Their data showed those who had had the flu vaccine were 12 percent less likely to experience a stroke than those who had not had the vaccine; they say their results add “yet another reason for people to get their yearly flu shot”.
In response to the study, pharmacist Dr de Abajo said: “To be able to reduce your risk of stroke by taking such a simple action is very compelling. This observational study suggests that those who have a flu shot have a lower risk of stroke.
“To determine whether this is due to a protective effect of the vaccine itself or to other factors, more research is needed.”
As well as providing an insight into the power of the flu jab, the study has since been supported by the Biomedical Research Foundation in Madrid and the Institute of Health Carlos III, also based in Madrid.
While the study shows the flu vaccine could reduce the risk of someone experiencing a stroke, it is not definitive proof that it can.
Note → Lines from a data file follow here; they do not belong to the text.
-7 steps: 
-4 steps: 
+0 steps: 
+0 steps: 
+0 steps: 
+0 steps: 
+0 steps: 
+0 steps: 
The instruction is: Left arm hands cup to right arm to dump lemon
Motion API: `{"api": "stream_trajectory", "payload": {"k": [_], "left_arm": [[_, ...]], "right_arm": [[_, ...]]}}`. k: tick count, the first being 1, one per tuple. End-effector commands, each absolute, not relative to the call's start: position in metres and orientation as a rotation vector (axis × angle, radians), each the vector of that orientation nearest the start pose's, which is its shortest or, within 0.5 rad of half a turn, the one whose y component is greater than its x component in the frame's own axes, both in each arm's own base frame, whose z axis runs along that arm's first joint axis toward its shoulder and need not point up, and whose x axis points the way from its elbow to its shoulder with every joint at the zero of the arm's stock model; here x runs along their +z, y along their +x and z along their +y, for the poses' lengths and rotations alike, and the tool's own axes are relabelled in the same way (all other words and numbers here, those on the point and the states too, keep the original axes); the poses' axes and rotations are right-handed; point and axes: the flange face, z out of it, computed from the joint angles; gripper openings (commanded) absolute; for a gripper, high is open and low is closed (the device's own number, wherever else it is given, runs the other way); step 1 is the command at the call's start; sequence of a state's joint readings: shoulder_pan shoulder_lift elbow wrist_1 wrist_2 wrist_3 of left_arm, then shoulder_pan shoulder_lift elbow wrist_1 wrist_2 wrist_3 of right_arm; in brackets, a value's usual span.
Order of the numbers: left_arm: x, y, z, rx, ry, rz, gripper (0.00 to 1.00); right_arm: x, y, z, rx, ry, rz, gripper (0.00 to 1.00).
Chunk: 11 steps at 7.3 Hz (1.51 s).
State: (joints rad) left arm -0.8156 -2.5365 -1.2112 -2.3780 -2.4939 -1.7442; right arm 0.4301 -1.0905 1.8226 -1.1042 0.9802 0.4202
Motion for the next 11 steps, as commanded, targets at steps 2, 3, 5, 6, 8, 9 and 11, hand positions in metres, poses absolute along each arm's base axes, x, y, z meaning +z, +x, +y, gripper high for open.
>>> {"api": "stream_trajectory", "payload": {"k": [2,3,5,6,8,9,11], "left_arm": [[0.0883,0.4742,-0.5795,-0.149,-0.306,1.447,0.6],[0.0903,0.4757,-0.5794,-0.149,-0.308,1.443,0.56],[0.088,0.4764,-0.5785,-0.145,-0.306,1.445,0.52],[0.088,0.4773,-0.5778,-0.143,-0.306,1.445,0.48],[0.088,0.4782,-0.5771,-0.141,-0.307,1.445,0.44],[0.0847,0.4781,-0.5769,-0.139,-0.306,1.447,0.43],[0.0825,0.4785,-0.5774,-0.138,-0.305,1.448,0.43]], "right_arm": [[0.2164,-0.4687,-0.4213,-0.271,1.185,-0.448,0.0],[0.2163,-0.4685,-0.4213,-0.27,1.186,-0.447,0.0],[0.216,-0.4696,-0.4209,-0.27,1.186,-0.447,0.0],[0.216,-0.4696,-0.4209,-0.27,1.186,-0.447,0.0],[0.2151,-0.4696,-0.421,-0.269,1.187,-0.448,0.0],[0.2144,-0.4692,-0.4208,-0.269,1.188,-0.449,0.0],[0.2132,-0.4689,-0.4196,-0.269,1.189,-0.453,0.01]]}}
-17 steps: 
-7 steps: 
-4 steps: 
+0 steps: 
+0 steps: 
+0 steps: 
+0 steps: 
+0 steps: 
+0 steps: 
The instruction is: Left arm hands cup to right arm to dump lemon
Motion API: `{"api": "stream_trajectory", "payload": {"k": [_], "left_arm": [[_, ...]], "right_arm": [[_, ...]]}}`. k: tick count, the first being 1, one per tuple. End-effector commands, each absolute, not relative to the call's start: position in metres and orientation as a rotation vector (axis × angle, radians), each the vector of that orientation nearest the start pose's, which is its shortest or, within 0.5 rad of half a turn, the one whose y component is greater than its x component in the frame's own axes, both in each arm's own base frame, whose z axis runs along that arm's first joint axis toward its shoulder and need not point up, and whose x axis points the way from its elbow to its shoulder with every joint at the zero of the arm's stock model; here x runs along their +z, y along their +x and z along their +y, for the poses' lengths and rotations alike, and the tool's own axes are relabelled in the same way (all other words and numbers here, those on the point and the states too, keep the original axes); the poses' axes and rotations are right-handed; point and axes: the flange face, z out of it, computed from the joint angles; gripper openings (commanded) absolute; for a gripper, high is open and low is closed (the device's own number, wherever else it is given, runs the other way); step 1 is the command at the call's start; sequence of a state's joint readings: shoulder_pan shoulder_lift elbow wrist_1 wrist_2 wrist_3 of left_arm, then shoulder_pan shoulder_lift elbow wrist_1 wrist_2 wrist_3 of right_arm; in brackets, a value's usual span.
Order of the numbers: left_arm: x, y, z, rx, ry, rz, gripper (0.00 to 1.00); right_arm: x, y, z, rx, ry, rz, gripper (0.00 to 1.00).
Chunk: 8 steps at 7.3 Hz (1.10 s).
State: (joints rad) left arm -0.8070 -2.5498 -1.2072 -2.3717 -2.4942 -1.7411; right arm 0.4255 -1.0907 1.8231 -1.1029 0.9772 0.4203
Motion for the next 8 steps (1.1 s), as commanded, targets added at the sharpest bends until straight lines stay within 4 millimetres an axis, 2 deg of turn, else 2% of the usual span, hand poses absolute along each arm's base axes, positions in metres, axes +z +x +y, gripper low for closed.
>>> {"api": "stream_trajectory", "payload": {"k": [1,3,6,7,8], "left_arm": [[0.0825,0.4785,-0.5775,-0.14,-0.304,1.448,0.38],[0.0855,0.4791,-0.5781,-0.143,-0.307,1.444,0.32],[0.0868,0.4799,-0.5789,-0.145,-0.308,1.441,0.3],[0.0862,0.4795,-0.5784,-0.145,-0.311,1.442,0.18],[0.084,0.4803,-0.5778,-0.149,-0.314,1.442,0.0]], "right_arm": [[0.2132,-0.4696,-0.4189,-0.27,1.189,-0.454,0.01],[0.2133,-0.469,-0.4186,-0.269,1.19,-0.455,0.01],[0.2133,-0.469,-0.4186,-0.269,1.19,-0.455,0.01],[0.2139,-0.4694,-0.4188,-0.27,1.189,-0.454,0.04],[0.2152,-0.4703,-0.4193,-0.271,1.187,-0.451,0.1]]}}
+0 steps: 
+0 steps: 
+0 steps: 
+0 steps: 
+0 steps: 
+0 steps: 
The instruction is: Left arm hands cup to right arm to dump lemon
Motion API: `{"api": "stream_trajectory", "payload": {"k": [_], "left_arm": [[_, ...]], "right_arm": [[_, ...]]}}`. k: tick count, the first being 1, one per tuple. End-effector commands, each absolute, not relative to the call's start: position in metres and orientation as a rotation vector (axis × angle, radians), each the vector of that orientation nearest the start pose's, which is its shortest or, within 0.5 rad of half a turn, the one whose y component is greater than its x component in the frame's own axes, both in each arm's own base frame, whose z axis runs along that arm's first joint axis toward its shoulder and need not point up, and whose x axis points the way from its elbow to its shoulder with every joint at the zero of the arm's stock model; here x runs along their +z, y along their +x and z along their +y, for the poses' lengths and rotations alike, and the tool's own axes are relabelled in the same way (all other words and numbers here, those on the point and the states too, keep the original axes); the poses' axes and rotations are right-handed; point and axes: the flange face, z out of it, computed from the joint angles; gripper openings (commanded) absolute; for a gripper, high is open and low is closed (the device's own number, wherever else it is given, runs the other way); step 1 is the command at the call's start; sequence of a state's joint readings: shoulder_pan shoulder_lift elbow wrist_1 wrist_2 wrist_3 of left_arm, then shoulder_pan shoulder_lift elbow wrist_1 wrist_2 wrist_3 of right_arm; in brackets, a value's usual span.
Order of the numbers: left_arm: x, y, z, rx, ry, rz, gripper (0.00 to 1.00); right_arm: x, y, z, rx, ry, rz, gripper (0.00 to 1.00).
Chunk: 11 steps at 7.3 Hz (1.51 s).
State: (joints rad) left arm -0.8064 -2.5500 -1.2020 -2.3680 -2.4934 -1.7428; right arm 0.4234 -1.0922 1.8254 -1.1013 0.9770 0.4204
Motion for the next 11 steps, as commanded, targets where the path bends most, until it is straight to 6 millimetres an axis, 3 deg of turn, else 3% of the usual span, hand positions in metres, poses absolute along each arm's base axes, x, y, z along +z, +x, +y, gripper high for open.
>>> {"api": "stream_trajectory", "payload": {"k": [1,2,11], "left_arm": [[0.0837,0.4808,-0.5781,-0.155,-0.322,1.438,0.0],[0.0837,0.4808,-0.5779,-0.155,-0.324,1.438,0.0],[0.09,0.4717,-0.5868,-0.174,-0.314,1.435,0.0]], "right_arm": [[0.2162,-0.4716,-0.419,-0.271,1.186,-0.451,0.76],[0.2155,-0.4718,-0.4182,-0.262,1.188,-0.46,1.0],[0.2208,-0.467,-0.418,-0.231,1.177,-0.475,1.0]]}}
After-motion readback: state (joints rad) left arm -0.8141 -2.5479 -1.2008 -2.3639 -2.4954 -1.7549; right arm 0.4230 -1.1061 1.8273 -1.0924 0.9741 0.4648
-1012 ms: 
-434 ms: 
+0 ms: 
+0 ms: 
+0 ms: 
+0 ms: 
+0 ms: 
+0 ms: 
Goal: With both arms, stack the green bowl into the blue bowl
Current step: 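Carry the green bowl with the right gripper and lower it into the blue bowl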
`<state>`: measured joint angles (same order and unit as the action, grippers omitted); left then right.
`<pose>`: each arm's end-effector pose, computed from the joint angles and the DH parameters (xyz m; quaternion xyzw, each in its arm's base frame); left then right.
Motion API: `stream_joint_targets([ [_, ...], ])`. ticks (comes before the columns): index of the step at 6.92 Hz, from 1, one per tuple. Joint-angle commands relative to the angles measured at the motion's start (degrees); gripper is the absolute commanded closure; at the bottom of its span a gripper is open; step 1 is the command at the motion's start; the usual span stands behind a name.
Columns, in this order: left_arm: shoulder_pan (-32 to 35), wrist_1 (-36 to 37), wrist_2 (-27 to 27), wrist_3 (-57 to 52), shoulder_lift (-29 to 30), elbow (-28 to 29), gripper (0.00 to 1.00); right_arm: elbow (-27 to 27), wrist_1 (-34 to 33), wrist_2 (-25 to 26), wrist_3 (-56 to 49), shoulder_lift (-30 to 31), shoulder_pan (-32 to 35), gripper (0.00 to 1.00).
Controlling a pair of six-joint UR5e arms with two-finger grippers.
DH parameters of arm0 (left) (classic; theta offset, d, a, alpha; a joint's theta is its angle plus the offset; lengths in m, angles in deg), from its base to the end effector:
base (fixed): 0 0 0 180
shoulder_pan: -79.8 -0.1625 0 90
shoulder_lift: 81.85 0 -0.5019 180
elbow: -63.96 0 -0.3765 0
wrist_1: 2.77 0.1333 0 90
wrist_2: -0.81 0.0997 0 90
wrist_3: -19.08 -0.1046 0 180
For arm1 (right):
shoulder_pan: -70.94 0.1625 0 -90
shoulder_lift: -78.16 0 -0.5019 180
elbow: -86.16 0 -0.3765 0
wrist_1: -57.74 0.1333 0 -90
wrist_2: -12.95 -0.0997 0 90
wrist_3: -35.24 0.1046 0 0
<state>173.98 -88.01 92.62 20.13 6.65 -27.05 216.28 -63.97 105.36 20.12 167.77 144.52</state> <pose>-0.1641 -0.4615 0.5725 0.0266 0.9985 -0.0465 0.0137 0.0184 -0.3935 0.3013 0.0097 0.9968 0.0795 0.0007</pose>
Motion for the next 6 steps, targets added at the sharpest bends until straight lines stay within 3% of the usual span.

This is because it is, as mentioned by Dr Abajo, an observational and not a causational study.
What is the difference?
While a causational study can conclude a link between one entity and another, an observational study cannot, it can only say there might be.
Subsequently, it is essential that further research is done in order to ascertain whether not the flu vaccine can definitively reduce someone’s risk of developing a stroke.
How common are strokes in the UK?
Strokes are relatively common cardiovascular events in the UK. According to NICE (National Institute for Health and Care Excellence), there are around 100,000 strokes every year. Of these, over a third, 38,000, will be fatal.
According to NICE: “It is estimated that 7,000 strokes could be prevented and over 2,000 lives saved every year in
England if people with atrial fibrillation were adequately treated.”
This is because, says the health organisation: “People with atrial fibrillation are five times more likely to have a stroke, and more than 1.1 million people have a diagnosis of atrial fibrillation in England. In 2014 NICE updated its recommendations for the prevention of stroke in people with atrial fibrillation, which required a change in practice.”
Atrial fibrillation is a condition which causes an irregular and abnormally fast heart rate; symptoms of the condition include:
• An irregular or fast heartbeat
• Shortness of breath
Treatment of atrial fibrillation is one way a stroke can be avoided; however, it isn’t the only way.
The NHS say the “best way to help prevent a stroke is to eat a healthy diet, exercise regularly, and avoid smoking and drinking too much alcohol.” The reason for this is because poor lifestyle habits can result in conditions which increase the likelihood of a stroke such as high blood pressure, high cholesterol, and atherosclerosis.
Atherosclerosis is the build up of fatty substances in the main arteries of the heart, these substances or plaques are known as atheroma and are one of the main causes of coronary heart disease.
In common with other conditions, atherosclerosis doesn’t normally present with any symptoms to begin with and so many people are not aware that they have it until later stages.
Furthermore, atherosclerosis increases a person’s risk of not just one condition, but four, coronary heart disease, angina, heart attacks, and strokes.
While these cardiovascular events can have long-term health implications if they occur, strokes are one of the leading causes of death and disability in the UK, it is possible to prevent them through simple actions.
The NHS, for example, recommends a minimum of 150 minutes a week, the equivalent of just two-and-a-half hours; however, the more exercise done, the greater the benefit.
Furthermore, exercise not only has physiological, but psychological benefits too; the act releases hormones into the brain which improve mood and wellbeing.
Thus, the benefits of engaging in exercise be both myriad and multifaceted, improving not just overall physical health, but also someone’s quality and length of life.